§ Activity
Output every line of the data exactly as it appears.

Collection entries
========
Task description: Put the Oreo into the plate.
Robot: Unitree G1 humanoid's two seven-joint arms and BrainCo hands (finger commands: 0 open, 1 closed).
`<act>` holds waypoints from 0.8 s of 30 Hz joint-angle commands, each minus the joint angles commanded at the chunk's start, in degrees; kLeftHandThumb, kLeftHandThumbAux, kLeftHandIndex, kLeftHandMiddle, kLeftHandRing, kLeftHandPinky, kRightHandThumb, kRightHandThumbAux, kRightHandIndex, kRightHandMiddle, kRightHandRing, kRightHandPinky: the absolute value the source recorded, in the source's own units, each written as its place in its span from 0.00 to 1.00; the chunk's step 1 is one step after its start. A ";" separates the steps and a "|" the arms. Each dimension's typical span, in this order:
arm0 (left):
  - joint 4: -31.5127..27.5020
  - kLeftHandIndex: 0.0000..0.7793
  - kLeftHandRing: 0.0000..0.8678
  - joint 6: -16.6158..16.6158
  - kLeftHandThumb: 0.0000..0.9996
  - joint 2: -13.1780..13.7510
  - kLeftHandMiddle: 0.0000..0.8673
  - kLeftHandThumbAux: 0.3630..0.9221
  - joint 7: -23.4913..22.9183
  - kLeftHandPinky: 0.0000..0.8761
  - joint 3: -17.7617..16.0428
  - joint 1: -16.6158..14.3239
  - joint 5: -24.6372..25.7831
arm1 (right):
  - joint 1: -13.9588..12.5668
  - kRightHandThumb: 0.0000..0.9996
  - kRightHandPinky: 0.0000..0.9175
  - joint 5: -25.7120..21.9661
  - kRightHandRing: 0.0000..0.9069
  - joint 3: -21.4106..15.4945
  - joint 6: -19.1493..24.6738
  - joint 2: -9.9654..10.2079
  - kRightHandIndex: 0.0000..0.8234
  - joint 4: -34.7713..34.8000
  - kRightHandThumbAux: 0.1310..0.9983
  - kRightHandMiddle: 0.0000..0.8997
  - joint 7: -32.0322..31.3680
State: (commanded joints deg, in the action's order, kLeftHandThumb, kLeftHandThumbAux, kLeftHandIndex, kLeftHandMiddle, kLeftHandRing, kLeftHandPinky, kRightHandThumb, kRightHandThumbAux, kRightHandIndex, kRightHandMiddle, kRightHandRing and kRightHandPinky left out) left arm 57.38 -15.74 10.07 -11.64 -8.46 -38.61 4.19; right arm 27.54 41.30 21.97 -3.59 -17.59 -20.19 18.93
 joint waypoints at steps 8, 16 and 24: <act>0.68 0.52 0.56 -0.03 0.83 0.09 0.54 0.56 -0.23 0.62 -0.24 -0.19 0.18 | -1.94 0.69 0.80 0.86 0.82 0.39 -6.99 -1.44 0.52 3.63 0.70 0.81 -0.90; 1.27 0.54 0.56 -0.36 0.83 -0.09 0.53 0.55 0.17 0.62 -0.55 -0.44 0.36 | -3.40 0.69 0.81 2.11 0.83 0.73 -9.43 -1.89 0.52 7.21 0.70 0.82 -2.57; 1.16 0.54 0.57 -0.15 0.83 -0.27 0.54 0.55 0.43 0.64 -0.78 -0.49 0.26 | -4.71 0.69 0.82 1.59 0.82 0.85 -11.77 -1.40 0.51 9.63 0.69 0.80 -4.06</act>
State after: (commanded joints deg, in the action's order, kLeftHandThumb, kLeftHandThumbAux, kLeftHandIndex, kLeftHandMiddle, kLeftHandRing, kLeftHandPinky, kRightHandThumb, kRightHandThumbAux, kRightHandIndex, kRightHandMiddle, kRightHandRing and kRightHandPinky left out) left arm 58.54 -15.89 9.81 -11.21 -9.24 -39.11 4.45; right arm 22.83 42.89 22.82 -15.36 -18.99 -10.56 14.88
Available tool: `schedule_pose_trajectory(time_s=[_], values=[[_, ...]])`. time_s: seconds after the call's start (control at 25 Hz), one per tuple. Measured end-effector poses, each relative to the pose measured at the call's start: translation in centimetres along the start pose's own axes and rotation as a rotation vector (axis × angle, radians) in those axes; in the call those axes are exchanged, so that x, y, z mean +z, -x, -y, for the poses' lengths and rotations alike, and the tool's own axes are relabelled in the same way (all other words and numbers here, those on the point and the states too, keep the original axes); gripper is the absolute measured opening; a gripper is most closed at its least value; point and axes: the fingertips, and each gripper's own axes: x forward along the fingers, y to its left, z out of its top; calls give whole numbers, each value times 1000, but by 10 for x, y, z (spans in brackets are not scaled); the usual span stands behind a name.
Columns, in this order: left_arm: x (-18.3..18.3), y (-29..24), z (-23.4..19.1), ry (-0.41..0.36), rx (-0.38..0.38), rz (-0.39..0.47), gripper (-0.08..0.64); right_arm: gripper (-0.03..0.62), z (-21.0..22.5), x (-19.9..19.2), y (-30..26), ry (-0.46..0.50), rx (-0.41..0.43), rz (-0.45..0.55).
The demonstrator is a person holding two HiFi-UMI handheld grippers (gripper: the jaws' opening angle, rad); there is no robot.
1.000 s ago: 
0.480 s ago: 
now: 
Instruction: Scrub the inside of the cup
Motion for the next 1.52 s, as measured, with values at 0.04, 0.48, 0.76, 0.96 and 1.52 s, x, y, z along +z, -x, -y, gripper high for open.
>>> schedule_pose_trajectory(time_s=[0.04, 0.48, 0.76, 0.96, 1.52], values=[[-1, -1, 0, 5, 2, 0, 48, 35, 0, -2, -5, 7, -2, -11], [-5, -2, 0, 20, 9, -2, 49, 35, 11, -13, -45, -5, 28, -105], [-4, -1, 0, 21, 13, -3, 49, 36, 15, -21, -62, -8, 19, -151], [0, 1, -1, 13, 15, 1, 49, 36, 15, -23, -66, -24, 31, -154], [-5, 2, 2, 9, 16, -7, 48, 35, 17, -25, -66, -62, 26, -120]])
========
§ Your solution
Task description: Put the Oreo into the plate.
Robot: Unitree G1 humanoid's two seven-joint arms and BrainCo hands (finger commands: 0 open, 1 closed).
`<act>` holds waypoints from 0.8 s of 30 Hz joint-angle commands, each minus the joint angles commanded at the chunk's start, in degrees; kLeftHandThumb, kLeftHandThumbAux, kLeftHandIndex, kLeftHandMiddle, kLeftHandRing, kLeftHandPinky, kRightHandThumb, kRightHandThumbAux, kRightHandIndex, kRightHandMiddle, kRightHandRing, kRightHandPinky: the absolute value the source recorded, in the source's own units, each written as its place in its span from 0.00 to 1.00; the chunk's step 1 is one step after its start. A ";" separates the steps and a "|" the arms. Each dimension's typical span, in this order:
arm0 (left):
  - joint 4: -31.5127..27.5020
  - kLeftHandIndex: 0.0000..0.7793
  - kLeftHandRing: 0.0000..0.8678
  - joint 6: -16.6158..16.6158
  - kLeftHandThumb: 0.0000..0.9996
  - joint 2: -13.1780..13.7510
  - kLeftHandMiddle: 0.0000..0.8673
  - kLeftHandThumbAux: 0.3630..0.9221
  - joint 7: -23.4913..22.9183
  - kLeftHandPinky: 0.0000..0.8761
  - joint 3: -17.7617..16.0428
  - joint 1: -16.6158..14.3239
  - joint 5: -24.6372..25.7831
arm1 (right):
  - joint 1: -13.9588..12.5668
  - kRightHandThumb: 0.0000..0.9996
  - kRightHandPinky: 0.0000..0.9175
  - joint 5: -25.7120..21.9661
  - kRightHandRing: 0.0000..0.9069
  - joint 3: -21.4106..15.4945
  - joint 6: -19.1493..24.6738
  - joint 2: -9.9654..10.2079
  - kRightHandIndex: 0.0000..0.8234
  - joint 4: -34.7713..34.8000
  - kRightHandThumbAux: 0.1310..0.9983
  - kRightHandMiddle: 0.0000..0.8997
  - joint 7: -32.0322..31.3680
State: (commanded joints deg, in the action's order, kLeftHandThumb, kLeftHandThumbAux, kLeftHandIndex, kLeftHandMiddle, kLeftHandRing, kLeftHandPinky, kRightHandThumb, kRightHandThumbAux, kRightHandIndex, kRightHandMiddle, kRightHandRing and kRightHandPinky left out) left arm 57.38 -15.74 10.07 -11.64 -8.46 -38.61 4.19; right arm 27.54 41.30 21.97 -3.59 -17.59 -20.19 18.93
 joint waypoints at steps 8, 16 and 24: <act>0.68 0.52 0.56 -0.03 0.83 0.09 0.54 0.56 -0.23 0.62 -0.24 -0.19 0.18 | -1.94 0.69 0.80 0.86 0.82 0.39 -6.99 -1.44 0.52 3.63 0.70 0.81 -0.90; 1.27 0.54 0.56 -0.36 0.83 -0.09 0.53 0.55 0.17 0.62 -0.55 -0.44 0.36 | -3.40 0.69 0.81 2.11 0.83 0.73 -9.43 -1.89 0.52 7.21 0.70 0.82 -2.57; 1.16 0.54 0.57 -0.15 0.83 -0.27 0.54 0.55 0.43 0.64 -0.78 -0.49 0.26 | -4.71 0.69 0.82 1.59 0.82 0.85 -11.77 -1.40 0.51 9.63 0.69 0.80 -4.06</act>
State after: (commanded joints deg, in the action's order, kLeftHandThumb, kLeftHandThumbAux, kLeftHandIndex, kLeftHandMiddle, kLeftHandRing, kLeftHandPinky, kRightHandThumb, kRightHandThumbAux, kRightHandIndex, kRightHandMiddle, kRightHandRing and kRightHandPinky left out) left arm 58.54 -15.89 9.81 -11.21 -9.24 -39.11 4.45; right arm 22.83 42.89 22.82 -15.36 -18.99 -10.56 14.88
Available tool: `schedule_pose_trajectory(time_s=[_], values=[[_, ...]])`. time_s: seconds after the call's start (control at 25 Hz), one per tuple. Measured end-effector poses, each relative to the pose measured at the call's start: translation in centimetres along the start pose's own axes and rotation as a rotation vector (axis × angle, radians) in those axes; in the call those axes are exchanged, so that x, y, z mean +z, -x, -y, for the poses' lengths and rotations alike, and the tool's own axes are relabelled in the same way (all other words and numbers here, those on the point and the states too, keep the original axes); gripper is the absolute measured opening; a gripper is most closed at its least value; point and axes: the fingertips, and each gripper's own axes: x forward along the fingers, y to its left, z out of its top; calls give whole numbers, each value times 1000, but by 10 for x, y, z (spans in brackets are not scaled); the usual span stands behind a name.
Columns, in this order: left_arm: x (-18.3..18.3), y (-29..24), z (-23.4..19.1), ry (-0.41..0.36), rx (-0.38..0.38), rz (-0.39..0.47), gripper (-0.08..0.64); right_arm: gripper (-0.03..0.62), z (-21.0..22.5), x (-19.9..19.2), y (-30..26), ry (-0.46..0.50), rx (-0.41..0.43), rz (-0.45..0.55).
The demonstrator is a person holding two HiFi-UMI handheld grippers (gripper: the jaws' opening angle, rad); there is no robot.
1.000 s ago: 
0.480 s ago: 
now: 
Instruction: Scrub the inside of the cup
Motion for the next 1.52 s, as measured, with values at 0.04, 0.48, 0.76, 0.96 and 1.52 s, x, y, z along +z, -x, -y, gripper high for open.
>>> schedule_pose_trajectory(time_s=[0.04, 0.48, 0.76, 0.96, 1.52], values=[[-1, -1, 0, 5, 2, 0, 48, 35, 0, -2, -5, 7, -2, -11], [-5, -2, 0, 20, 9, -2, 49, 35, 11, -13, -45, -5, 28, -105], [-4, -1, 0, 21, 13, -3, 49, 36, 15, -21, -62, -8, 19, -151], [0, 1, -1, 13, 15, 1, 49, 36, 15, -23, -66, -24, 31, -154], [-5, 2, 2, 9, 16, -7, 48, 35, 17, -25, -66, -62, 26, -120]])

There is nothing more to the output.